Artículo
Velocity tracking of cardiac vector loops to identify signs of stress-induced ischaemia
Fecha de publicación:
03/2022
Editorial:
Springer Heidelberg
Revista:
Medical And Biological Engineering And Computing
ISSN:
0140-0118
Idioma:
Inglés
Tipo de recurso:
Artículo publicado
Clasificación temática:
Resumen
Coronary artery disease (CAD) is among the leading causes of death worldwide. Initial studies require an electrocardiogram stress test often followed by cardiac imaging procedures. However, conventional indices still show insufficient diagnostic performance. We propose quaternion methods to evaluate abnormal alterations during ventricular depolarization and repolarization. Assessment was conducted during a Bruce protocol treadmill stress test and after the end of the exercise. We developed an algorithm to automatically determine the beginning and end of exercise and then, computed the angular and linear velocities. Statistical analysis for feature selection and classification between ischaemic and non-ischaemic patients was used. The most significant markers were maximum linear velocity during ventricular depolarization (p < 5E-9) and maximum angular velocity during the second half of the repolarization loop (p < 5E-16).
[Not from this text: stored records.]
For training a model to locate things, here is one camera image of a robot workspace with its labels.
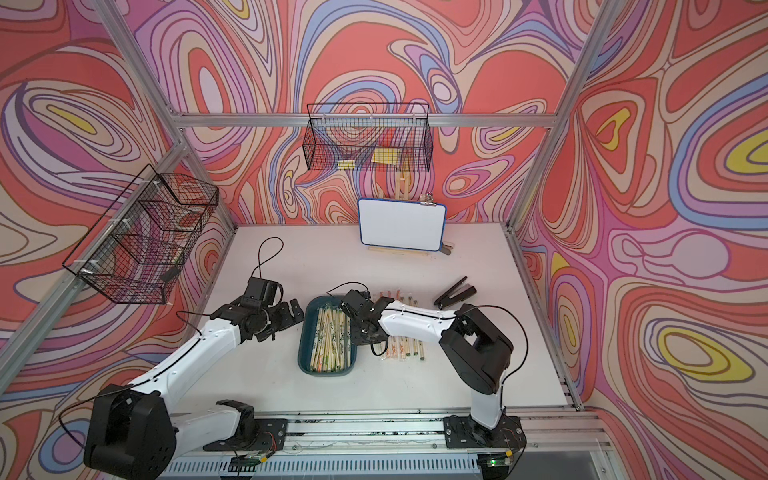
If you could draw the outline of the red striped chopsticks pair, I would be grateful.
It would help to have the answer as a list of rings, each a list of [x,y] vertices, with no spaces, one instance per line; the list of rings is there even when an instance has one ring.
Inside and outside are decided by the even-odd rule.
[[[391,290],[381,291],[380,294],[382,297],[394,298],[394,295]],[[384,345],[386,349],[383,353],[383,359],[386,359],[386,360],[395,359],[398,355],[396,339],[392,336],[389,336],[387,340],[384,342]]]

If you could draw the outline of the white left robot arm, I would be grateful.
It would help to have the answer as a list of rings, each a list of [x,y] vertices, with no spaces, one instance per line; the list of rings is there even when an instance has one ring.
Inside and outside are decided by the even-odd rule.
[[[281,284],[250,278],[244,294],[209,314],[194,338],[128,385],[110,384],[94,398],[85,465],[123,479],[156,479],[174,459],[207,446],[277,451],[274,425],[257,419],[249,404],[225,399],[197,413],[174,410],[238,346],[272,339],[303,320],[298,301],[284,300]]]

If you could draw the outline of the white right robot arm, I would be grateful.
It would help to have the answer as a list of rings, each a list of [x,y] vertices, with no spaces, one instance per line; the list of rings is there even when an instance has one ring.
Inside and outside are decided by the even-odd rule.
[[[504,448],[520,452],[527,445],[520,420],[505,413],[503,385],[511,374],[512,341],[482,312],[464,304],[457,310],[429,310],[390,297],[374,300],[351,290],[340,300],[350,318],[351,342],[373,345],[391,337],[436,344],[458,377],[471,390],[470,413],[443,419],[449,449]]]

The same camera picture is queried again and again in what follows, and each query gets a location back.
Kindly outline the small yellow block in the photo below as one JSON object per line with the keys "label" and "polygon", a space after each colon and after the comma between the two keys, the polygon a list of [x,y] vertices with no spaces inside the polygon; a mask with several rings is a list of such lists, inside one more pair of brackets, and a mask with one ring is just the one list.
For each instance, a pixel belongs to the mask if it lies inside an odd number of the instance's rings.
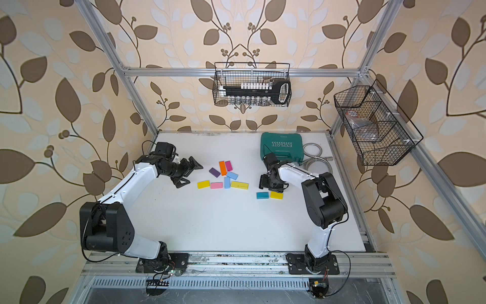
{"label": "small yellow block", "polygon": [[282,200],[284,195],[282,193],[277,193],[277,192],[271,191],[270,197],[271,197],[271,199]]}

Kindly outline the long yellow block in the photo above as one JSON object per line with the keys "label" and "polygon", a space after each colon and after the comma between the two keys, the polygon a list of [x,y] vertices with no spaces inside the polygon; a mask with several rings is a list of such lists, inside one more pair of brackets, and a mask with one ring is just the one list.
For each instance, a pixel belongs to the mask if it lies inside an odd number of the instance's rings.
{"label": "long yellow block", "polygon": [[230,184],[230,187],[231,188],[235,188],[235,189],[243,189],[243,190],[248,190],[249,189],[248,183],[245,183],[245,182],[237,182],[237,181],[232,181],[231,184]]}

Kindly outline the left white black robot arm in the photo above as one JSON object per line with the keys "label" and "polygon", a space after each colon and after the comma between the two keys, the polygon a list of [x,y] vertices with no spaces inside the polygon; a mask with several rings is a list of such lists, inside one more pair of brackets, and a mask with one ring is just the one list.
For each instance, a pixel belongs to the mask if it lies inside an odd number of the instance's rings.
{"label": "left white black robot arm", "polygon": [[163,243],[136,233],[128,211],[143,191],[159,176],[167,176],[177,189],[190,183],[188,177],[203,166],[194,157],[180,158],[174,145],[142,155],[128,176],[107,195],[80,208],[82,251],[112,252],[130,258],[156,260]]}

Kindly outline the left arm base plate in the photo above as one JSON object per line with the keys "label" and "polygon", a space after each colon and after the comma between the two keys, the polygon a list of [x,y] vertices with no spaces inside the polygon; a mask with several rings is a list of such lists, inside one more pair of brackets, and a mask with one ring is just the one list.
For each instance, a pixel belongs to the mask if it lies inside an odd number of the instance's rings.
{"label": "left arm base plate", "polygon": [[154,260],[140,258],[135,271],[142,274],[174,274],[181,276],[187,269],[188,253],[162,253]]}

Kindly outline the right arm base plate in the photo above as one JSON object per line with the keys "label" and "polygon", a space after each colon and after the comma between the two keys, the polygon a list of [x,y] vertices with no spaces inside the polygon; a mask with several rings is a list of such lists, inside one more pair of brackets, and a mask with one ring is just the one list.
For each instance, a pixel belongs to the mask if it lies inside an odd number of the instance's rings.
{"label": "right arm base plate", "polygon": [[321,258],[314,258],[312,255],[288,253],[286,261],[289,273],[292,275],[328,275],[340,274],[339,264],[336,256],[327,254]]}

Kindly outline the teal block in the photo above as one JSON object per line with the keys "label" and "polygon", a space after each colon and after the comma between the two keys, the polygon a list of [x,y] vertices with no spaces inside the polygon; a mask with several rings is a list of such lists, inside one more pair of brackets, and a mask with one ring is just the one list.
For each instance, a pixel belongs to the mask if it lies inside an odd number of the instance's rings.
{"label": "teal block", "polygon": [[258,192],[256,194],[257,200],[268,200],[270,198],[269,192]]}

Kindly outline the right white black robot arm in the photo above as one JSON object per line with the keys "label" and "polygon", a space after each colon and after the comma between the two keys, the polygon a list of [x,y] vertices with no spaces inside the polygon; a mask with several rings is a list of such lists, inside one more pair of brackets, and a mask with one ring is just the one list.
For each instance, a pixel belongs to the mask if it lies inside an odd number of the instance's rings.
{"label": "right white black robot arm", "polygon": [[304,263],[312,272],[321,272],[332,254],[329,248],[333,228],[348,214],[348,206],[330,172],[312,173],[295,163],[280,161],[274,153],[263,157],[267,173],[261,175],[259,189],[283,193],[289,185],[303,194],[306,211],[316,230],[305,246]]}

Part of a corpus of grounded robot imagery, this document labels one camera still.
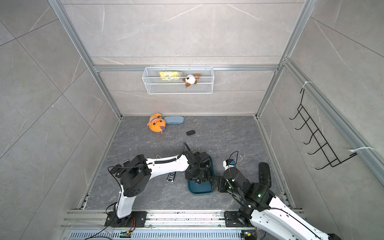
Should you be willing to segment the orange plush toy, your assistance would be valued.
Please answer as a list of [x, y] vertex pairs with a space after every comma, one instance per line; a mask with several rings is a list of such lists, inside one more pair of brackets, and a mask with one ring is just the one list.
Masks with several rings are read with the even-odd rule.
[[155, 113], [150, 117], [147, 126], [155, 133], [162, 133], [166, 128], [166, 121], [160, 113]]

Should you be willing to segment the brown white plush dog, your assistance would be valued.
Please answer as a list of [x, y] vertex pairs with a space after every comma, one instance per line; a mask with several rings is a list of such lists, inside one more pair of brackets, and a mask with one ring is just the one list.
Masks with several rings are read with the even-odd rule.
[[196, 85], [200, 77], [200, 74], [195, 74], [187, 75], [185, 78], [183, 78], [183, 82], [185, 83], [186, 88], [190, 87], [191, 85]]

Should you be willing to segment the BMW key silver black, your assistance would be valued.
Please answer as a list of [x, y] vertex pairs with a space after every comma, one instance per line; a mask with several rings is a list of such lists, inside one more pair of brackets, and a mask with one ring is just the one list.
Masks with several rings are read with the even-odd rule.
[[175, 172], [169, 173], [169, 175], [167, 177], [167, 182], [172, 183], [175, 180], [175, 175], [176, 175]]

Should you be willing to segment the light blue glasses case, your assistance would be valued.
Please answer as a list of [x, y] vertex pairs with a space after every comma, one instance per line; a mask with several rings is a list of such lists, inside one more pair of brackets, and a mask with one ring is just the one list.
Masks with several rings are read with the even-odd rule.
[[182, 117], [182, 116], [167, 116], [167, 117], [164, 117], [164, 120], [167, 124], [182, 124], [184, 122], [184, 117]]

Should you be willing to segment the black wall hook rack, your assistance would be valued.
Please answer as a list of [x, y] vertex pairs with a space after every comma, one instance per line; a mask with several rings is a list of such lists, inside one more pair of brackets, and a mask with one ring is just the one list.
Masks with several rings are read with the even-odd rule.
[[334, 168], [336, 166], [341, 165], [342, 163], [356, 157], [357, 153], [350, 154], [346, 159], [341, 160], [336, 152], [331, 147], [330, 143], [326, 139], [323, 132], [320, 130], [318, 125], [315, 123], [314, 119], [311, 117], [309, 112], [306, 110], [306, 108], [303, 105], [304, 100], [304, 93], [305, 90], [300, 90], [300, 103], [297, 107], [296, 115], [292, 118], [289, 118], [289, 120], [294, 121], [296, 119], [301, 119], [302, 125], [300, 127], [294, 127], [296, 131], [300, 131], [302, 128], [306, 128], [310, 131], [311, 135], [308, 141], [303, 142], [304, 145], [309, 145], [311, 143], [316, 143], [316, 148], [312, 152], [308, 152], [309, 156], [314, 156], [318, 152], [322, 153], [322, 155], [326, 159], [326, 164], [322, 167], [315, 167], [316, 170], [323, 170], [324, 168], [330, 166], [331, 168]]

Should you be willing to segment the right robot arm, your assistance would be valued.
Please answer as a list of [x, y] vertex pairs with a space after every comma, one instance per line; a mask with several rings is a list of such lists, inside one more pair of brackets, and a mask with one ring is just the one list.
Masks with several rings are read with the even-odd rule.
[[257, 183], [251, 183], [235, 166], [230, 166], [223, 176], [212, 179], [212, 186], [230, 194], [241, 205], [237, 212], [225, 212], [226, 219], [235, 227], [253, 226], [279, 240], [339, 239], [336, 234], [324, 233], [309, 224], [271, 191], [271, 172], [266, 163], [259, 165]]

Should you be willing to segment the yellow plush in basket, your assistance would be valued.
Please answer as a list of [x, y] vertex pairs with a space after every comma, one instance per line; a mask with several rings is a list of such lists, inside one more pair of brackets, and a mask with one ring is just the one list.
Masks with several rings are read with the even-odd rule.
[[182, 78], [183, 73], [178, 71], [160, 71], [159, 76], [162, 81], [178, 81]]

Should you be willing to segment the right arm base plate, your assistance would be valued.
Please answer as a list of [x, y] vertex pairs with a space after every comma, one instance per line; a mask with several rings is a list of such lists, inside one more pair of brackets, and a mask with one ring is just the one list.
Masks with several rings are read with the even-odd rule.
[[251, 228], [250, 215], [236, 211], [224, 212], [225, 225], [227, 228]]

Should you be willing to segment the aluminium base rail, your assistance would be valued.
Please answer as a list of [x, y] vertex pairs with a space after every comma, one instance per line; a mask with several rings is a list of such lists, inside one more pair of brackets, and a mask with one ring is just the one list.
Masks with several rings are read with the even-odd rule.
[[271, 235], [256, 227], [227, 228], [224, 210], [144, 211], [148, 214], [143, 228], [112, 228], [104, 226], [107, 214], [102, 211], [70, 210], [60, 223], [54, 238], [56, 240], [244, 240], [253, 238], [263, 240], [266, 235]]

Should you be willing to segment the black key far centre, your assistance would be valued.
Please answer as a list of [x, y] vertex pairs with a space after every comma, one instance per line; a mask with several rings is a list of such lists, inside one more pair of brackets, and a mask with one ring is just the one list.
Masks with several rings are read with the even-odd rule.
[[196, 133], [195, 130], [190, 130], [190, 131], [187, 131], [187, 132], [186, 132], [187, 136], [194, 135], [195, 133]]

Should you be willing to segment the black oblong object right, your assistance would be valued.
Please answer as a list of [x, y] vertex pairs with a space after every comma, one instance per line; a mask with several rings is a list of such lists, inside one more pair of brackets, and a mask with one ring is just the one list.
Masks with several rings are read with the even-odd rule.
[[259, 164], [259, 182], [268, 189], [272, 187], [272, 177], [268, 163], [261, 162]]

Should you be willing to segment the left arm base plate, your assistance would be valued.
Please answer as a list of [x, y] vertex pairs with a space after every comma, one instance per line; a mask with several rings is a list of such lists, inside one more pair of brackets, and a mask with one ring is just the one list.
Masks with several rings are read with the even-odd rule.
[[112, 228], [143, 228], [146, 223], [148, 212], [132, 212], [128, 217], [119, 219], [115, 211], [110, 211], [107, 213], [107, 218], [105, 221], [105, 227]]

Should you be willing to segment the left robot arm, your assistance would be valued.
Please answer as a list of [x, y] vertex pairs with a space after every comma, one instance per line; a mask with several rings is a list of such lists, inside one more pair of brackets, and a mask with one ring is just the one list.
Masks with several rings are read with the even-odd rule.
[[185, 151], [179, 155], [160, 159], [146, 159], [137, 155], [124, 163], [120, 177], [120, 195], [116, 205], [118, 219], [129, 217], [136, 196], [147, 186], [149, 180], [173, 172], [184, 172], [187, 181], [205, 183], [213, 176], [212, 159], [206, 153]]

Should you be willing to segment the teal storage box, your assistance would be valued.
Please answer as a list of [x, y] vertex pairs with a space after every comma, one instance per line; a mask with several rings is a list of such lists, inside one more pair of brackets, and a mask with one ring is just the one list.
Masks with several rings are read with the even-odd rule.
[[195, 177], [188, 177], [188, 189], [194, 195], [206, 195], [213, 192], [212, 180], [215, 172], [213, 167], [213, 161], [210, 155], [208, 158], [198, 167], [198, 172]]
The latter reached sensitivity / specificity pair of 78 / 92 (AUC 0.89). A linear classifier showed a trend of reduction in cardiac vector velocity in at-risk patients after the end of exercise. The sensitivity / specificity pair reached was 86 / 100. Trajectory deviations of depolarization / repolarization loops that result from ischaemia effects, could be responsible for the observed reduction in dynamic changes during exercise. Further studies could provide non-invasive complementary tools to detect CAD risk.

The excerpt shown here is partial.